It sounds silly but it works. Seinfeld’s famous “habit chain” operates on this same principle. When Jerry Seinfeld was a rising comedian, he knew that he’d have to consistently develop new jokes. To keep at it, even when he wasn’t in the mood, he took a giant wall calendar and marked a red “x” on the date whenever he achieved his goal of writing every day. When he saw those “x” marks adding up like links in a chain, he was inspired to keep going.

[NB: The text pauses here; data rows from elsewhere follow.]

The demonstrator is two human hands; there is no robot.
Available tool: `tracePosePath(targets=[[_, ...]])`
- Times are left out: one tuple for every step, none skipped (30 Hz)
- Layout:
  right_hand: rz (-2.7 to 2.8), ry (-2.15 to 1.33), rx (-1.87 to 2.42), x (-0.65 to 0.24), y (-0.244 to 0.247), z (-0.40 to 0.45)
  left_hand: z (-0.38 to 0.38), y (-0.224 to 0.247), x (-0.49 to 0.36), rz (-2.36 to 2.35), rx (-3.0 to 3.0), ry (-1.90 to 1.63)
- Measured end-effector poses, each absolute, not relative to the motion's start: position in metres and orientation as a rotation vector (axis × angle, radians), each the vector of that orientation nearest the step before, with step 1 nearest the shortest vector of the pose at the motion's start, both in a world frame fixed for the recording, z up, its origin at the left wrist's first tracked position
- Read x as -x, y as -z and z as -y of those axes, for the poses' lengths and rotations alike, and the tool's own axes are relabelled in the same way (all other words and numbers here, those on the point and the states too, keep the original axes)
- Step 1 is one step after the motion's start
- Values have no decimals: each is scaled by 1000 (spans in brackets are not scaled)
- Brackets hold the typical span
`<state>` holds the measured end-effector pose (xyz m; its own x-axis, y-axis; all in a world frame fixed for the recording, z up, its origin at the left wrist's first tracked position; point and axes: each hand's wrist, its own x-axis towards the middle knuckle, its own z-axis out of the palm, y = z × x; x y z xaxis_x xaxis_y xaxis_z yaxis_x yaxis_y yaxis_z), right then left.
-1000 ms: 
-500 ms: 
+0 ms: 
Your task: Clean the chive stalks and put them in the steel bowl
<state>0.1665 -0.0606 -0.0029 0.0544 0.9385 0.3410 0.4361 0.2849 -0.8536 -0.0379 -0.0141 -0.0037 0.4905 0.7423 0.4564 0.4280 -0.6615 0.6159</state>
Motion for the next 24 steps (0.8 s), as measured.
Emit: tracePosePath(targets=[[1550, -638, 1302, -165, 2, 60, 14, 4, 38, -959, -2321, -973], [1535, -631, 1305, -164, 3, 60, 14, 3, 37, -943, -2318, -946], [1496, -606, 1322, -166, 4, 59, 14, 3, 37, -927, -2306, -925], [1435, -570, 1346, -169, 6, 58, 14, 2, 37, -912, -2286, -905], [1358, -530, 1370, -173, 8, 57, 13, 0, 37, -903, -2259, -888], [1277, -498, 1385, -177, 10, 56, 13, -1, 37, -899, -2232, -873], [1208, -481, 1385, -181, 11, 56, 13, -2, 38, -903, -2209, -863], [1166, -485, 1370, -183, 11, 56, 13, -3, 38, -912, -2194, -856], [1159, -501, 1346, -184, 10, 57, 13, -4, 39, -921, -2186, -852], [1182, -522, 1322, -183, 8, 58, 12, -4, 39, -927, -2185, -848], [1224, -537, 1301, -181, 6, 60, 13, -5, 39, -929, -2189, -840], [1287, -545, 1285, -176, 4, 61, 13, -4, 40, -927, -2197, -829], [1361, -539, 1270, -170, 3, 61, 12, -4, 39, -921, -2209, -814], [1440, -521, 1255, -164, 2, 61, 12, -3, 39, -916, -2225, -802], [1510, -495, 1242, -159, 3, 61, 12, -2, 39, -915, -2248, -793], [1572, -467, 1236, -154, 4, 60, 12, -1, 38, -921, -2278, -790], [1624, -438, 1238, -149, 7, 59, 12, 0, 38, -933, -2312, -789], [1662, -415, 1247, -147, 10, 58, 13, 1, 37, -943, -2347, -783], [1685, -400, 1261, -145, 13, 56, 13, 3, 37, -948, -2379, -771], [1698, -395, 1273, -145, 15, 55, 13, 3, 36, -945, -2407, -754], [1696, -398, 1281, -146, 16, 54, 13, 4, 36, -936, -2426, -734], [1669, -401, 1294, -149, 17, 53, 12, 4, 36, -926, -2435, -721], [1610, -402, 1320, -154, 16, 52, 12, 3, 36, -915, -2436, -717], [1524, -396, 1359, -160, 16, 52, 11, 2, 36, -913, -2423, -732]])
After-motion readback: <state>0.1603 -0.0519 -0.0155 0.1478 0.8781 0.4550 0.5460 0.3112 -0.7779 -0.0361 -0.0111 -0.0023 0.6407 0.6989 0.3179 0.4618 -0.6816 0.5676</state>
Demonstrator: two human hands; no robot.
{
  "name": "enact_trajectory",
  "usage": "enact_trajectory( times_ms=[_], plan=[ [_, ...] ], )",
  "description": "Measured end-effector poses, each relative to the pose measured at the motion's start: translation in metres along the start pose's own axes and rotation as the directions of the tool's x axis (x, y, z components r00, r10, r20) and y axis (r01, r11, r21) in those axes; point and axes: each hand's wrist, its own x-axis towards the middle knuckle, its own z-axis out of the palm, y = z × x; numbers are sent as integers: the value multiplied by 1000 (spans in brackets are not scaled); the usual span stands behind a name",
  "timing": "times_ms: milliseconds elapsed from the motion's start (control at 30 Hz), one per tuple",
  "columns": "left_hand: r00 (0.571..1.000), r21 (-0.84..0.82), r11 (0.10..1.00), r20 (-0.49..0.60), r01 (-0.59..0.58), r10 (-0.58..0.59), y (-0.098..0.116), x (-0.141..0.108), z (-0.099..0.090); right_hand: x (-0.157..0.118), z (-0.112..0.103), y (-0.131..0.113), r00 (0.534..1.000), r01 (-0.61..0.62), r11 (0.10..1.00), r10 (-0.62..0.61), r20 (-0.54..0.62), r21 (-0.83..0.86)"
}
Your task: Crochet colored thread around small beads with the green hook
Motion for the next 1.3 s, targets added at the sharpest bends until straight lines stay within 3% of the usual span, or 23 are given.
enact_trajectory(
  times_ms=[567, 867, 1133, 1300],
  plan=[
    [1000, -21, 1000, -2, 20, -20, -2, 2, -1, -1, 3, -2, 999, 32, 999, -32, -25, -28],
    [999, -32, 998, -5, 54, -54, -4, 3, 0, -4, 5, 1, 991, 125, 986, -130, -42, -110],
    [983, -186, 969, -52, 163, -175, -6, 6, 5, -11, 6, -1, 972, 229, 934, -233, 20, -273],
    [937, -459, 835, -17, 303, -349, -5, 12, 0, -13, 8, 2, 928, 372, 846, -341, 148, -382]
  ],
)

If you’re into technology – there’s a ton of apps for tracking habits and reinforcing patterns so there’s sure to be one that works for you. I’ve tried a few that have reminders like “Fabulous: Motivate Me!” for Android… but I have found a visual representation of progress works best so using an app on my phone to write all over a pdf calendar page lets me see a string of habits collect.
Cut the distractions
The best way to create changes and new routines is to make your environment less cluttered with distraction. Simplify wherever you can and make the items you need for your goal easy to reach and get to.
For months my goal of having a tidy house was thwarted by my bathroom vanity. Somehow, in spite of my best intentions, it became a repository for old receipts, coins, empty jars, products, and other junk. It was a disorganized mess and it was difficult to keep clean.
Finally, I decided to place out only those items I used every day out on the vanity and shelves nearby… nothing else! Something strange happened immediately. Without effort, I kept the entire vanity neat as a pin, with items put away properly and the vanity and sink wiped down every day. (I realized that all that clutter had made me give up and let junk land where it may.) Being able to find things fast, when I needed them, was the reward that kept my habit going.
Be here now
Failure starts with unrealistic expectations and living in the future instead of the present. Maybe you want to have a healthier diet and daydream about being skinny and having lots of romantic attention from partners who find the new, slimmer you irresistible. But when you look in the mirror, it’s not happening fast enough and you beat yourself up for still being chubby, and because you don’t have six-pack abs and you can’t cook a gourmet twelve course raw feast, you give up on yourself and have a basket of French fries.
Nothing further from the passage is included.